Egorshin wagged his finger at Decker. “One of my men at the restaurant reported that you seemed overly interested in speaking with one of the wait staff. You were clearly a man to watch.”

“And to attempt to kill?” said Decker. “On the way back from Mitzi’s?”

“Forgive me, it is the usual way in which we deal with difficulties.”

“Eric Tyson and Karl Stevens had KI tats on their arms.”

“My father was privileged to work for the KI, and so we had some of our recruits get that tattoo. However, we hid it among many hate groups’ symbols to throw off detection.”

“Recruits?”

Egorshin held up his hand. “That goes beyond what I can say. It is a game, and you do the same to us. But let us never lose sight of the fact that it is a game with very real consequences.” He glanced at Gardiner’s body.

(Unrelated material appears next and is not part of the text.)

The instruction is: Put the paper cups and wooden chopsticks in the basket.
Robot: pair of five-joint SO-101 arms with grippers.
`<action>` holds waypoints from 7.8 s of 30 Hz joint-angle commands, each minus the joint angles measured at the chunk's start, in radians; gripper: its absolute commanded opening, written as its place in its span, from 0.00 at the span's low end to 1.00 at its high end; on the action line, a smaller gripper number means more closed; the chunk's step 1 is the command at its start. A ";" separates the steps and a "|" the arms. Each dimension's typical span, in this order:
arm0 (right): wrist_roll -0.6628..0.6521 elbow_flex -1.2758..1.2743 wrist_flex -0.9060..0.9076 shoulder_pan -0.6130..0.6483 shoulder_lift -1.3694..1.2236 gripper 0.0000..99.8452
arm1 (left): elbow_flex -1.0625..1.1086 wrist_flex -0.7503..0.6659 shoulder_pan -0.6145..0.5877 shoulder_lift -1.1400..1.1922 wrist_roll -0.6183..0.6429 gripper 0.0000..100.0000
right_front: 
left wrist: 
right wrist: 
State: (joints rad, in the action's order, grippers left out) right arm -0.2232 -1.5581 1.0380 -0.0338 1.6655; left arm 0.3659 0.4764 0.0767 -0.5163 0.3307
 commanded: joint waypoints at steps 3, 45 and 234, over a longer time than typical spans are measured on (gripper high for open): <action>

He sat back down and slipped the gun into his waistband.

Decker said, “One thing I don’t get. Mitzi said her husband placed people in high-end jobs, in law, finance, high tech, government.”

“And your point?”

“Even with the new identities and such, it would be difficult for your agents to survive a background check. You can create the right docs and all, paper the schools they went to, but the background check will go to where they attended school and lived, talk to old neighbors, relatives, teachers, coworkers, and all the rest.”